Abstract: FR-PO267
Prevalence of Cisplatin-Induced Nephrotoxicity in an Inner-City Population in the Bronx, New York
Session Information
- Onconephrology: From AKI to CKD and Everything in Between
November 03, 2023 | Location: Exhibit Hall, Pennsylvania Convention Center
Abstract Time: 10:00 AM - 12:00 PM
Category: Onconephrology
- 1700 Onconephrology
Authors
- Hammami, M Bakri, New York City Health and Hospitals Jacobi, Bronx, New York, United States
- Gudino, Paola, New York City Health and Hospitals Jacobi, Bronx, New York, United States
- Rodriguez Salazar, Juan Diego, New York City Health and Hospitals Jacobi, Bronx, New York, United States
- Vegivinti, Charan Thej Reddy, New York City Health and Hospitals Jacobi, Bronx, New York, United States
- Acharya, Anjali, New York City Health and Hospitals Jacobi, Bronx, New York, United States
Background
Cisplatin is a commonly used chemotherapeutic agent with known nephrotoxicity.
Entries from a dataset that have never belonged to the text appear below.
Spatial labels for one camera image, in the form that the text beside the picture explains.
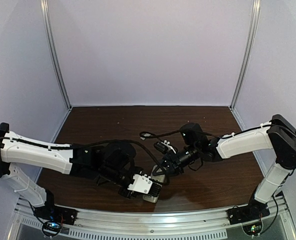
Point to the grey remote control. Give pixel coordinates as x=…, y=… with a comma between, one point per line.
x=155, y=190

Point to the left aluminium frame post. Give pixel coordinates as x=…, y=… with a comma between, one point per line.
x=53, y=53

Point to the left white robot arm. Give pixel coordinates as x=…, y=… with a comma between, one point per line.
x=112, y=161

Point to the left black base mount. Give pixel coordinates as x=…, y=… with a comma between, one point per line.
x=53, y=218

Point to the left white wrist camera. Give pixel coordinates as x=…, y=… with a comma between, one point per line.
x=141, y=184

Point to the front aluminium rail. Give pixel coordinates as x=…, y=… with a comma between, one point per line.
x=209, y=224

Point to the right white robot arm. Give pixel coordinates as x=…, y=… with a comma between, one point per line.
x=277, y=134

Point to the aluminium frame post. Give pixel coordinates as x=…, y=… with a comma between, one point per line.
x=254, y=19
x=53, y=53

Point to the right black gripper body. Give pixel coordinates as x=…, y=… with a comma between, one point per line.
x=171, y=166

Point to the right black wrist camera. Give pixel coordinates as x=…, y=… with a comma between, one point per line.
x=164, y=147

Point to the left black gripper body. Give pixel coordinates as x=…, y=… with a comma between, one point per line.
x=128, y=191

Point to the right aluminium frame post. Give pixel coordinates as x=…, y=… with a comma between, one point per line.
x=254, y=19

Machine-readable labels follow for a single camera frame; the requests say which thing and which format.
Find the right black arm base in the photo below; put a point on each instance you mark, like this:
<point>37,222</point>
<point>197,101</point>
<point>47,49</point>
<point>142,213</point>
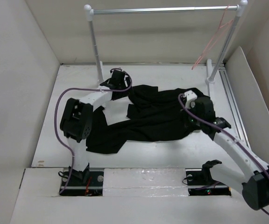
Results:
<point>198,185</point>

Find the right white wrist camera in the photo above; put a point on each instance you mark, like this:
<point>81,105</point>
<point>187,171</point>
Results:
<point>189,97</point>

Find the pink wire hanger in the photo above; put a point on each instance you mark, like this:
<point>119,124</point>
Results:
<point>222,28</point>

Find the aluminium rail right side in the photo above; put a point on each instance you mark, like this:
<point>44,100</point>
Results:
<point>238,123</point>

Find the orange zip tie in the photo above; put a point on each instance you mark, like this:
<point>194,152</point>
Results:
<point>87,186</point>

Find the white and silver clothes rack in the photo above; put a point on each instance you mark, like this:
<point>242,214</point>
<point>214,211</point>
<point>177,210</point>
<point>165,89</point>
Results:
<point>129,35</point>

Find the white foam block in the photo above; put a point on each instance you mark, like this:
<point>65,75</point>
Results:
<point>144,182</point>

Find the black trousers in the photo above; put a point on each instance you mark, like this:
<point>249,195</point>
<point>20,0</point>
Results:
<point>153,115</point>

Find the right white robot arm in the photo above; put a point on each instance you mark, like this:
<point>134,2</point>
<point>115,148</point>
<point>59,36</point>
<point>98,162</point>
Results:
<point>253,180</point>

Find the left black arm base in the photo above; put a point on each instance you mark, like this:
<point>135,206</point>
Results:
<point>76,187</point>

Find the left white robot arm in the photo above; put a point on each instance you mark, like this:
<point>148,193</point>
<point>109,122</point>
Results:
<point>77,119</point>

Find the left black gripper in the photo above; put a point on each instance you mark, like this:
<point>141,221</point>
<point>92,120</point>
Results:
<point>126,81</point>

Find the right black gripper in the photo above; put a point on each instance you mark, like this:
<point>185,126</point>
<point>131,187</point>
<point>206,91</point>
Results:
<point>186,115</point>

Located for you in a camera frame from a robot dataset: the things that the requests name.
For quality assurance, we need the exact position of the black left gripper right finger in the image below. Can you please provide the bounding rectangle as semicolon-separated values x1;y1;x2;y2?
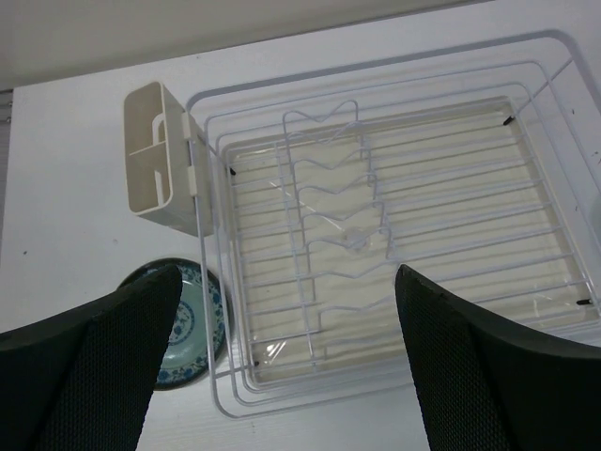
394;265;600;450

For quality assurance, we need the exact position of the beige cutlery holder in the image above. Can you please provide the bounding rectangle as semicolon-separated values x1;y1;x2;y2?
123;82;214;237

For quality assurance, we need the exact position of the beige drip tray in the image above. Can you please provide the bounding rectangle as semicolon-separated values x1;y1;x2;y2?
223;97;600;387

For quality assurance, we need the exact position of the white wire dish rack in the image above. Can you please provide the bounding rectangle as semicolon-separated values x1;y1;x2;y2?
186;32;600;419

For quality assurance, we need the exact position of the teal blue floral plate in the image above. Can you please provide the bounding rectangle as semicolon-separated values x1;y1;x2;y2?
121;258;229;391

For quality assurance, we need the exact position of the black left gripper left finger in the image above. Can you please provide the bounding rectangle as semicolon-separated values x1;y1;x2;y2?
1;265;182;450

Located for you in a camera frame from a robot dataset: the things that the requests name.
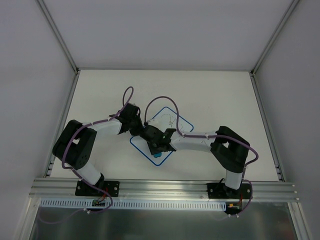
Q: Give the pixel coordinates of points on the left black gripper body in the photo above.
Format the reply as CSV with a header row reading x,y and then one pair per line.
x,y
136,129

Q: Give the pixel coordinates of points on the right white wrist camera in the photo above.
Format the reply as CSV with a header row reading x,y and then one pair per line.
x,y
153,122

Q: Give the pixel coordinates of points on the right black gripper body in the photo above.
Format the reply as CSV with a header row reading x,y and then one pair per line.
x,y
155,146

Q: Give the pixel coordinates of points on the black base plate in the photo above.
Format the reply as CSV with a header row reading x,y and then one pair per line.
x,y
220,191
110,188

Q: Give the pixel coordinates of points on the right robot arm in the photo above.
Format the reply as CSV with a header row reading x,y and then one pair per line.
x,y
228,148

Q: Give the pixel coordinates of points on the right aluminium frame post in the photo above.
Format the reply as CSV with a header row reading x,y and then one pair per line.
x,y
264,76

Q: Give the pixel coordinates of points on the white slotted cable duct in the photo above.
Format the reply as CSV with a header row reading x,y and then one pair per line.
x,y
134,204

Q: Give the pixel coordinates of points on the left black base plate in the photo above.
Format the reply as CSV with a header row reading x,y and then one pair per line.
x,y
110,188

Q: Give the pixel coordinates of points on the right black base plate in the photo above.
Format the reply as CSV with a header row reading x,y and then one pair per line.
x,y
220,191

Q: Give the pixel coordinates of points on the aluminium mounting rail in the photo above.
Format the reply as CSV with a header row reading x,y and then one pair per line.
x,y
167,190

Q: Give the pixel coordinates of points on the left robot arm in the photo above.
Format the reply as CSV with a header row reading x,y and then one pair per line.
x,y
75,144

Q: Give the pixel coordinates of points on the aluminium frame post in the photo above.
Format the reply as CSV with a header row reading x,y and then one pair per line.
x,y
264,76
67,76

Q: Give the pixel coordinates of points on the blue-framed small whiteboard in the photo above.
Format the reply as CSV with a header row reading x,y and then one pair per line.
x,y
167,119

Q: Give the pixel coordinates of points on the blue foam whiteboard eraser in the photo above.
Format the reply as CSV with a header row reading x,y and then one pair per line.
x,y
157,155

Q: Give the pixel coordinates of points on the left aluminium frame post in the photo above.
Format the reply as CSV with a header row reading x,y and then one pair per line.
x,y
67,76

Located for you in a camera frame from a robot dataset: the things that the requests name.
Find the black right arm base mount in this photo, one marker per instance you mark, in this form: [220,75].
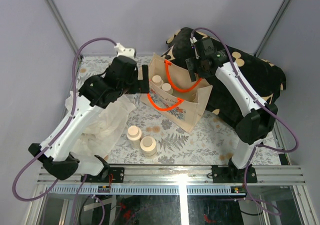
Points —
[230,174]

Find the floral patterned table cloth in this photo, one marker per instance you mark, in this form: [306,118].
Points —
[211,142]

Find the aluminium corner frame post right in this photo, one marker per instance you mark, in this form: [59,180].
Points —
[272,27]

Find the cream bottle wooden cap front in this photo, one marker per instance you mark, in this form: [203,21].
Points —
[134,135]

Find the aluminium corner frame post left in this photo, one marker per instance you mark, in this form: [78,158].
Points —
[62,25]

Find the green bottle wooden cap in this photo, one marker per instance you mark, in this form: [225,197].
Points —
[166,87]

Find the aluminium front rail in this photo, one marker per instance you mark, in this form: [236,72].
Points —
[264,175]

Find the cream bottle wooden cap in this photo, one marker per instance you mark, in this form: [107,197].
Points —
[157,81]
[134,135]

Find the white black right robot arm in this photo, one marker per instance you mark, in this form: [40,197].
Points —
[257,116]

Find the aluminium corner frame post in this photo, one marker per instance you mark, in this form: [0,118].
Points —
[272,27]
[62,25]

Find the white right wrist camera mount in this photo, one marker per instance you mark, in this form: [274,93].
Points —
[193,41]

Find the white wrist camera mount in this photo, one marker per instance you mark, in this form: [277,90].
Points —
[129,52]
[193,41]

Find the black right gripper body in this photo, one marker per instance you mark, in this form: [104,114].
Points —
[193,63]

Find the grey slotted cable duct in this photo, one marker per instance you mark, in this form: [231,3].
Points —
[215,190]

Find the black plush flower pillow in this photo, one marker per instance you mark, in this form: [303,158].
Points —
[267,79]

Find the wide cream jar wooden lid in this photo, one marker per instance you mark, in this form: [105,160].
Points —
[148,146]

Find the white crumpled cloth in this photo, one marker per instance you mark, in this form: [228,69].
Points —
[102,134]

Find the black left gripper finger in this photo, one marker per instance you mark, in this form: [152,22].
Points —
[145,72]
[144,86]

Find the beige canvas tote bag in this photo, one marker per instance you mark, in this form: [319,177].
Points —
[187,103]

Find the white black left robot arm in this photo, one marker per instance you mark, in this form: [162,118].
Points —
[55,152]

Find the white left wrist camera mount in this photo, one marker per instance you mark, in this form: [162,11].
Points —
[129,52]

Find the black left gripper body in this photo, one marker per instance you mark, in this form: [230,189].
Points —
[130,87]

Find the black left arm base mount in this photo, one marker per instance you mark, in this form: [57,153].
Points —
[108,175]

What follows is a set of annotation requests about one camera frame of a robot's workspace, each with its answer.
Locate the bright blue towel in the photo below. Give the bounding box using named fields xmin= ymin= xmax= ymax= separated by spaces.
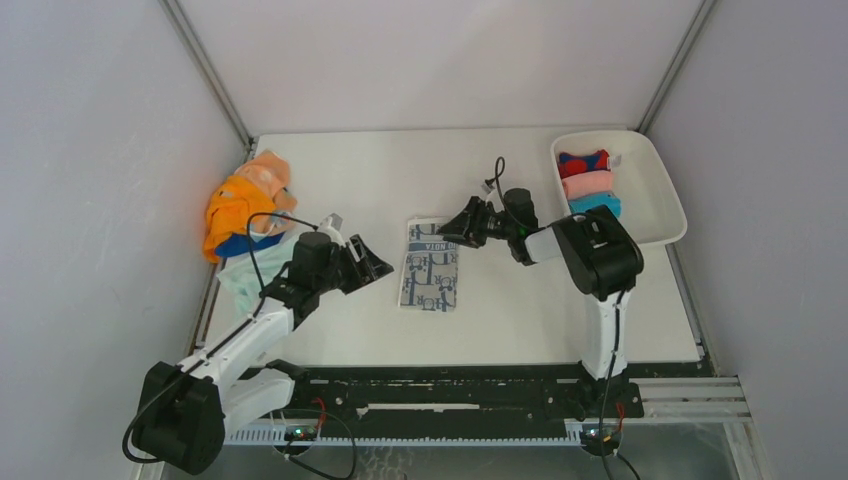
xmin=568 ymin=191 xmax=622 ymax=218

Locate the red blue rolled towel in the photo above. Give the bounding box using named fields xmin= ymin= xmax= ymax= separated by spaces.
xmin=556 ymin=149 xmax=610 ymax=179

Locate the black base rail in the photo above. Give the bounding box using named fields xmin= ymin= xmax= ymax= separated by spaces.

Studies evaluating its nephrotoxicity in minorities are limited. We assessed the incidence of kidney injury among our adult patients receiving cisplatin.
Methods
Retrospective review of records for adult patients receiving cisplatin from Jan 2021 to Jan 2023 was conducted. Serum Creatinine (SCr) and estimated glomerular filtration rate (eGFR) were obtained at baseline and within 30 days after cycles 1, 2, and 3 of Cisplatin. KDIGO definition was used to diagnose AKI.
Results
Of the 47 patients included in the analysis, 51.1% were male (n=24), median (range) age was 58 years (19-78). 42.6% were Black (n=20), 21.3% White (n=10) and others consisting of Pacific Islanders, American Indians, and Asians represented 36.2% (n=17). 80% of whites were Hispanic. The median number of cisplatin cycles was 4 (range: 1-11). Median baseline eGFR and SCr was 99.7ml/min and 0.80 g/dl, respectively. Blacks had a mean baseline GFR of 86.1ml/min, while non-Blacks had a mean of 100.86 ml/min (t=2.223, p=0.031). The median eGFR and SCr at the last follow-up after cisplatin was 77.80 ml/min and 0.99 g/dl, respectively. 10.6% of the patients developed AKI after the first dose of Cisplatin. There was no statistically significant correlation between race, sex, BMI or the use of immune checkpoint inhibitors and development of AKI. Repeated measures ANOVA test was conducted to evaluate the change in patients’ creatinine when measured before cisplatin, after 1st, 2nd and 3rd cycle. The results indicated a statistically significant rise in creatinine level following cisplatin therapy [Wilks’ Lambda = 0.003, F (1, 26) = 13.7, η2 = 0.44].
Conclusion
Our retrospective study in a minority based, low socioeconomic status adult population highlights the progressive risk of kidney injury following each cycle of cisplatin therapy, indicating risk for chronic dose-dependent cisplatin-induced nephrotoxicity. Patients from low socioeconomic backgrounds and minority populations may be at higher risk for renal dysfunction and progression to CKD. Further prospective studies targeting this specific population are warranted to validate these findings and develop tailored interventions to reduce cisplatin-induced nephrotoxicity.